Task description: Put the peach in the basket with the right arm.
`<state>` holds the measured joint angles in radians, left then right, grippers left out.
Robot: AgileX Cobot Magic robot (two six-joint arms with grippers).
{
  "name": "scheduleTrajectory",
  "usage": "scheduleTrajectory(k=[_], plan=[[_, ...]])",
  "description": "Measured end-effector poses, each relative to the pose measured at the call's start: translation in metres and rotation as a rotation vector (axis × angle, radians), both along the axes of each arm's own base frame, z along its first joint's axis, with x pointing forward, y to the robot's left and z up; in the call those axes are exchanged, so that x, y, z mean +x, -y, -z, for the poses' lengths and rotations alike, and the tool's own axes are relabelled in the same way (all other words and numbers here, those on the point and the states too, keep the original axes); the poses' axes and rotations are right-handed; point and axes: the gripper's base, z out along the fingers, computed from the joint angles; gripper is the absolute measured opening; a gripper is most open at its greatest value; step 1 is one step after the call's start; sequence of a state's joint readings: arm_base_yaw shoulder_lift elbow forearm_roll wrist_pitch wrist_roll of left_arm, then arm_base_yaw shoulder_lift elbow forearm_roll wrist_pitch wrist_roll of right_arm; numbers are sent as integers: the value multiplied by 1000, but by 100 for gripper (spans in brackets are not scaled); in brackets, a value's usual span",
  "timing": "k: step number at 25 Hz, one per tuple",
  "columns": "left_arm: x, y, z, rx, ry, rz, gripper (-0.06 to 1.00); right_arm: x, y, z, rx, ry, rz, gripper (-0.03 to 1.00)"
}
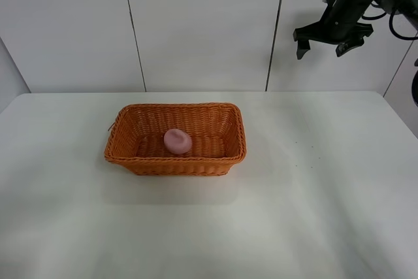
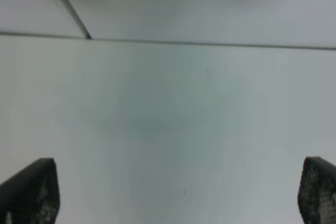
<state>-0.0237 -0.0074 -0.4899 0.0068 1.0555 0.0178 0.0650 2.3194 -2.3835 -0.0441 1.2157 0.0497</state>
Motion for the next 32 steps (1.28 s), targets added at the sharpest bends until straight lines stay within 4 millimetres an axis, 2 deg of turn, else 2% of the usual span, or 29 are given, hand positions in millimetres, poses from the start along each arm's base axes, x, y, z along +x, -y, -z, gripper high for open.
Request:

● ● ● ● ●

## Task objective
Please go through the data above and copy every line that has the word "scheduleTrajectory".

## Written response
  "name": "scheduleTrajectory",
  "usage": "scheduleTrajectory(k=[_], plan=[[_, ...]])",

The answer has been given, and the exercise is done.